As one of the essential regulatory pathways in circadian biology, the intricate dynamics between the ubiquitin-proteasome system (UPS) and circadian rhythms have emerged as a fundamental axis of biological regulation. Dysfunction of the UPS is linked to altered sleep timing, reduced circadian rhythm amplitude, and impaired phase resetting, highlighting UPS components as promising targets for correcting circadian disruptions and related disorders. Chemical screens have identified small molecules that modulate the ubiquitin-mediated degradation of core clock proteins, offering potential strategies for resetting the circadian clock (Hirota et al., 2012). Additional compounds targeting key regulators have shown efficiency in fine-tuning circadian physiology (Solt et al., 2012; Chen et al., 2018c), highlighting the potential of combining these approaches with time-of-day specific UPS modulation to enhance therapeutic precision and efficacy.

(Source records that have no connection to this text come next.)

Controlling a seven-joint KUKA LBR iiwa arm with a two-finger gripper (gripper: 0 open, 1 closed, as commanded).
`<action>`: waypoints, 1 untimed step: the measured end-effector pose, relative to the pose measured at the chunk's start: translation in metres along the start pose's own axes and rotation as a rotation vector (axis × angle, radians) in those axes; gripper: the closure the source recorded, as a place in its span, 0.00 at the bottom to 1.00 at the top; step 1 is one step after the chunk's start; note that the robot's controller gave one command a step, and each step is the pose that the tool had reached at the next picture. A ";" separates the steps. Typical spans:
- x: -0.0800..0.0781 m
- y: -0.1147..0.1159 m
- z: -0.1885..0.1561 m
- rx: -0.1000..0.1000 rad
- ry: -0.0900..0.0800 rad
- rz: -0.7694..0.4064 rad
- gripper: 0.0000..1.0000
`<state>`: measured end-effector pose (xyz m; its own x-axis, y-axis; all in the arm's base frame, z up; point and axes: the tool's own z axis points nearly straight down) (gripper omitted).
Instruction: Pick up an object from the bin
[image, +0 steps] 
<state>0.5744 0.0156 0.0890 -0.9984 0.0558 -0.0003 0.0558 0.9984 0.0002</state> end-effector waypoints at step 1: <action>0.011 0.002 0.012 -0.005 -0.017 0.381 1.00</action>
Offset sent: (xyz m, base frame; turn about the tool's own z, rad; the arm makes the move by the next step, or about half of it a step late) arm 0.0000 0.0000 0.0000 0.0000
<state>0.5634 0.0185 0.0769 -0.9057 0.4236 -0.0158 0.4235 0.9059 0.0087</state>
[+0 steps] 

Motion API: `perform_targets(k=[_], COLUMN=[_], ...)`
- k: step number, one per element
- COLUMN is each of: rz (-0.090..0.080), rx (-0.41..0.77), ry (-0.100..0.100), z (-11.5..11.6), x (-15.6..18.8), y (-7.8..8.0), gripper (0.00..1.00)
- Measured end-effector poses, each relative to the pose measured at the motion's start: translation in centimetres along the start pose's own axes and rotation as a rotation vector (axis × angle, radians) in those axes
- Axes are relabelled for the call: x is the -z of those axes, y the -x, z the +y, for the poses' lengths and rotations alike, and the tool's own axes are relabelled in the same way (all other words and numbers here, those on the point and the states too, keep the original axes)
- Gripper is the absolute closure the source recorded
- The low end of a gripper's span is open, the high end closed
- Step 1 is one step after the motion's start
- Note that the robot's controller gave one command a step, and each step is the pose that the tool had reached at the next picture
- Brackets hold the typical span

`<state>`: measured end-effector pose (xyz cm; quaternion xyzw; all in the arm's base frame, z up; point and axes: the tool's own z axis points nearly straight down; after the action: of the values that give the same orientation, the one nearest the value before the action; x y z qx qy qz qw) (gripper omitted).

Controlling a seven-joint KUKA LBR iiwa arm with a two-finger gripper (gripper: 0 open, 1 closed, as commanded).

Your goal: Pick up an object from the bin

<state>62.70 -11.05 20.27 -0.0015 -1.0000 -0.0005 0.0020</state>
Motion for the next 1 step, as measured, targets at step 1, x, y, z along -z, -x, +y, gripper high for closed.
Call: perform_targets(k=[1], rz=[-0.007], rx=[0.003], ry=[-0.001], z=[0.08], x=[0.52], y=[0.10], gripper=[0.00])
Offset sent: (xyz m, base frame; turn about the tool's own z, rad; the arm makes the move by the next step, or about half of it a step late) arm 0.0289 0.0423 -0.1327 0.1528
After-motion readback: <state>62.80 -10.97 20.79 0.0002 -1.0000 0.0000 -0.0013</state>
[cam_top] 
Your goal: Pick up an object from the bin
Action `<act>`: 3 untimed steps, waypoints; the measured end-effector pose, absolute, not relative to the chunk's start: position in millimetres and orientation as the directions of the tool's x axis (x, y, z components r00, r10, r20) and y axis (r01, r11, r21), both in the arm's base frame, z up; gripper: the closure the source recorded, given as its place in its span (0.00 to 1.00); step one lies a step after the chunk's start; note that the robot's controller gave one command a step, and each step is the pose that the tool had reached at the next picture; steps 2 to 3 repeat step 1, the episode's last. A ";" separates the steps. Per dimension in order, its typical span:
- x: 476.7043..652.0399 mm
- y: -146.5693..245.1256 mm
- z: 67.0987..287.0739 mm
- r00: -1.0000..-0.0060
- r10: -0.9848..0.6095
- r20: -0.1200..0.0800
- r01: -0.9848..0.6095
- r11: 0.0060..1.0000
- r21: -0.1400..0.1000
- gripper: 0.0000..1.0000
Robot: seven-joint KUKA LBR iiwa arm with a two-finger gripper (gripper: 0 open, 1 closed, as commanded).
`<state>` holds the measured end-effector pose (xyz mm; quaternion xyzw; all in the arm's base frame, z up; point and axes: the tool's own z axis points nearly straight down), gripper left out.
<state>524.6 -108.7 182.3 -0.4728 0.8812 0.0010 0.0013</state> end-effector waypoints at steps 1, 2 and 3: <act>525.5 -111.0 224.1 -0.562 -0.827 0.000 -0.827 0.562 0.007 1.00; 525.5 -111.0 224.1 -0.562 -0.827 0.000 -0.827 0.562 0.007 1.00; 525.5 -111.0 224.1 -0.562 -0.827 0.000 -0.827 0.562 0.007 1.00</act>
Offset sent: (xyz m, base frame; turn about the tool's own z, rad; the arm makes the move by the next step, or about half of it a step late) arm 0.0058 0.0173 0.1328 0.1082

In this review, we examine how the UPS contributes to circadian clock function by regulating the stability and turnover of rhythmically expressed clock proteins. We highlight key E3 ubiquitin ligases and deubiquitinating enzymes (DUBs) that modulate the abundance of core clock components and their downstream effectors and discuss how disruptions in these processes can lead to circadian misalignment and disease.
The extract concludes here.